Nous ne nous avouons pas vaincus pour autant. L’église Saint-Nicaise, monument unique en France, n’a pas survécu à tant de sinistres à travers les siècles pour finir bêtement privatisée et vidée de ses trésors par des édiles démissionnaires. Nous avons un projet de reconversion pour Saint-Nicaise, un beau projet, un projet utile, évident, un projet d’autant plus utile et évident après l’incendie de Notre-Dame de Paris : créer là, dans un quartier scolaire et populaire, un centre public d’expertise et de formation aux techniques de restauration du patrimoine bâti (taille de pierre et maçonnerie béton), sur le modèle de l’illustre Opificio della pietre dure de Florence. Le secrétaire général des Compagnons du devoir a estimé qu’il manquait une centaine de tailleurs de pierre en France. Aussi étrange que cela paraisse, il n’existe pas de centre de ce type à Rouen ou même en Normandie. Il est plus qu’urgent d’en créer un, sachant le temps qu’il faut pour former un maître ouvrier. Une telle structure permettrait de disposer localement de toute l’expertise qu’il faut pour parer à une catastrophe comme celle de Notre-Dame de Paris – la ville aux cent clochers y est plus exposée que nulle autre – et de mettre autrement à disposition de l’ensemble du territoire national une équipe d’intervention d’urgence.

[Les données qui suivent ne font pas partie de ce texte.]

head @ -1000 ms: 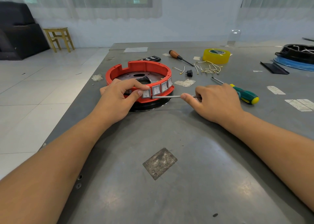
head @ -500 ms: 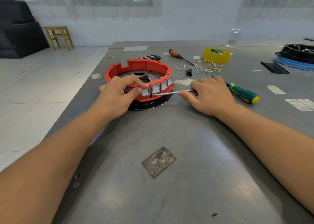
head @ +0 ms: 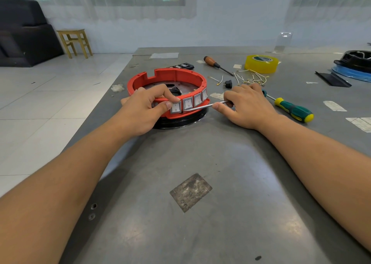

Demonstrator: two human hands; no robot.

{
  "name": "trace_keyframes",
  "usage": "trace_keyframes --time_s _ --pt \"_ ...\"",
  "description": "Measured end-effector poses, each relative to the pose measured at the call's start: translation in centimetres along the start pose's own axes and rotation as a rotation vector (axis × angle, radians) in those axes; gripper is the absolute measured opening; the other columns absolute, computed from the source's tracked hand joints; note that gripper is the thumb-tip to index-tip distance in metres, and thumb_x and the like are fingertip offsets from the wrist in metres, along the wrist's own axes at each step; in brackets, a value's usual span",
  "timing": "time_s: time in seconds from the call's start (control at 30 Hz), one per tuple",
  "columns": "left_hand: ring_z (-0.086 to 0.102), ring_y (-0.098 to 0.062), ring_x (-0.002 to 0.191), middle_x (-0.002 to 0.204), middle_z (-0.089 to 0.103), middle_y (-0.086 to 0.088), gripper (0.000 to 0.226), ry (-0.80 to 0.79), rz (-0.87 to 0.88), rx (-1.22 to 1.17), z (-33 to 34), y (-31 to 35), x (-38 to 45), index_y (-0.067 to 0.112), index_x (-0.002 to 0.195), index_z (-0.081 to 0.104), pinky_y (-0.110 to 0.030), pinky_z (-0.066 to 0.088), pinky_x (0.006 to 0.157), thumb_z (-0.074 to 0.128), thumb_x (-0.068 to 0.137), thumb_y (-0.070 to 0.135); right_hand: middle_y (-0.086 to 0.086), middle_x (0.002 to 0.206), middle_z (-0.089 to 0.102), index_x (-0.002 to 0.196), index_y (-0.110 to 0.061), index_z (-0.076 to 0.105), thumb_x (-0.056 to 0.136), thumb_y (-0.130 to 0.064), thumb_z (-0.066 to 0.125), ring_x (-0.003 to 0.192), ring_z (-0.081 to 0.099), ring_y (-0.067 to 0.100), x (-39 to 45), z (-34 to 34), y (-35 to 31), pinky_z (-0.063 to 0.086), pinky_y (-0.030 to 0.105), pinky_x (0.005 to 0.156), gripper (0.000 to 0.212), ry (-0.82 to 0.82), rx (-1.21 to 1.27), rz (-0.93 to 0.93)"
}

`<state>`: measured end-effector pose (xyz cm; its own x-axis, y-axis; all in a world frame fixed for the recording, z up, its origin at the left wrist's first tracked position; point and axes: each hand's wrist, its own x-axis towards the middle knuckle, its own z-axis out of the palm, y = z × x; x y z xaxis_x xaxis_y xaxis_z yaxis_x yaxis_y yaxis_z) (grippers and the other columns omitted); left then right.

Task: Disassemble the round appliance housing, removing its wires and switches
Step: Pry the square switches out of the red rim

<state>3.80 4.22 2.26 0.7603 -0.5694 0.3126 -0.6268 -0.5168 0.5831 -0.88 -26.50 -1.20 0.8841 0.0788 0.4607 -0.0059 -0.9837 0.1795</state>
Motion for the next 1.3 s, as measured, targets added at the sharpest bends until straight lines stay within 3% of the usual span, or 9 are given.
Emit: trace_keyframes --time_s 0.1,0.4,0.6,0.7,0.93,1.13,1.23,1.3 --pt "0.046 -0.023 0.124 0.123 0.062 0.006 0.03 -0.015 -0.021 0.008 0.0 0.1 0.1 0.059 0.094 0.056 -0.06 0.039 0.111 0.056 0.108 0.033 0.001 0.082 0.055 0.081 -0.024 0.053 0.092 -0.08 0.013 0.084 0.052 0.023 0.3 0.2 0.2 0.034 0.042 0.087 0.07 0.006 0.005 -0.006" --pt "0.045 -0.023 0.126 0.127 0.062 0.001 0.026 -0.038 -0.024 -0.01 0.0 0.0 0.1 0.058 0.097 0.056 -0.059 0.038 0.113 0.054 0.108 0.035 -0.005 0.087 0.048 0.088 -0.03 0.048 0.093 -0.081 0.014 0.089 0.041 0.015 1.4 0.4 -0.6 0.033 0.043 0.092 0.061 -0.013 0.035 -0.03" --pt "0.044 -0.018 0.127 0.126 0.062 0.004 0.026 0.021 -0.003 -0.002 0.4 -0.5 -0.1 0.06 0.099 0.055 -0.053 0.027 0.118 0.054 0.108 0.036 -0.007 0.086 0.048 0.085 -0.031 0.047 0.092 -0.083 0.014 0.087 0.044 0.015 0.8 -0.2 -0.7 0.035 0.044 0.094 0.062 0.002 0.045 -0.018" --pt "0.045 -0.016 0.125 0.123 0.063 0.01 0.028 0.049 0.025 0.007 0.7 -0.8 -0.2 0.063 0.1 0.053 -0.042 0.025 0.11 0.054 0.108 0.036 -0.004 0.085 0.052 0.083 -0.028 0.051 0.092 -0.082 0.015 0.088 0.05 0.019 0.1 -0.5 -0.6 0.034 0.042 0.094 0.065 0.014 0.014 -0.01" --pt "0.042 -0.01 0.126 0.12 0.057 0.027 0.026 0.131 0.072 0.003 1.7 -1.5 -0.2 0.06 0.111 0.056 -0.035 0.016 0.103 0.055 0.107 0.034 -0.004 0.084 0.055 0.081 -0.027 0.051 0.095 -0.079 0.016 0.087 0.052 0.02 -2.3 -2.0 0.1 0.038 0.043 0.093 0.064 -0.003 -0.015 0.061" --pt "0.042 -0.011 0.126 0.126 0.062 0.02 0.023 0.186 0.095 -0.01 2.4 -1.9 -0.4 0.055 0.114 0.06 -0.034 0.016 0.101 0.057 0.106 0.033 -0.004 0.073 0.055 0.079 -0.024 0.05 0.101 -0.068 0.018 0.072 0.053 0.021 -4.5 -3.4 -1.1 0.042 0.041 0.074 0.058 0.083 0.027 0.279" --pt "0.041 -0.012 0.129 0.127 0.061 0.023 0.023 0.199 0.109 -0.002 2.6 -2.0 -0.5 0.053 0.116 0.06 -0.036 0.017 0.102 0.056 0.107 0.032 -0.003 0.069 0.053 0.087 -0.021 0.046 0.105 -0.055 0.024 0.059 0.05 0.021 -5.0 -3.4 -2.2 0.034 0.034 0.053 0.043 0.1 -0.013 0.461" --pt "0.041 -0.012 0.129 0.126 0.06 0.024 0.022 0.202 0.115 0.004 2.7 -2.0 -0.6 0.053 0.115 0.06 -0.037 0.017 0.104 0.056 0.107 0.033 -0.002 0.071 0.053 0.092 -0.02 0.041 0.106 -0.048 0.027 0.057 0.049 0.02 -5.4 -3.3 -2.6 0.029 0.031 0.048 0.034 0.043 -0.064 0.519"
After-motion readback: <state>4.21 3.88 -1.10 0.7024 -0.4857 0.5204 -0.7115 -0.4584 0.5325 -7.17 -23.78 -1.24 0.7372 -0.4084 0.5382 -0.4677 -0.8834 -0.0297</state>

Nous demandons à la région Normandie, déjà très impliquée dans notre quartier, de prendre connaissance de ce projet, de le porter avec nous et d’en assurer la maîtrise d’ouvrage.
Nous vous demandons de le soutenir de toutes vos forces et de tous vos moyens, et d’en faire la publicité.
Nous demandons par ailleurs à l’État de cesser d’accompagner dans la plus complète opacité une entreprise municipale de dilapidation du bien commun, sous couvert d’économies budgétaires, qui joue de surcroît les monuments les uns contre les autres, au mépris de ce qu’ils représentent pour les Rouennais et l’histoire de l’art et de l’architecture. Les centaines de millions d’euros récoltés en moins de 48 heures pour Notre-Dame de Paris prouvent que l’argent est là, en abondance, qu’il surabonde même. Nous demandons que le surplus, considérable, soit pour une part affecté au renforcement de la Mission Bern et au soutien, pour une autre part, à la formation aux métiers du patrimoine, afin de remédier à la pénurie de main-d’œuvre qualifiée sur l’ensemble du territoire.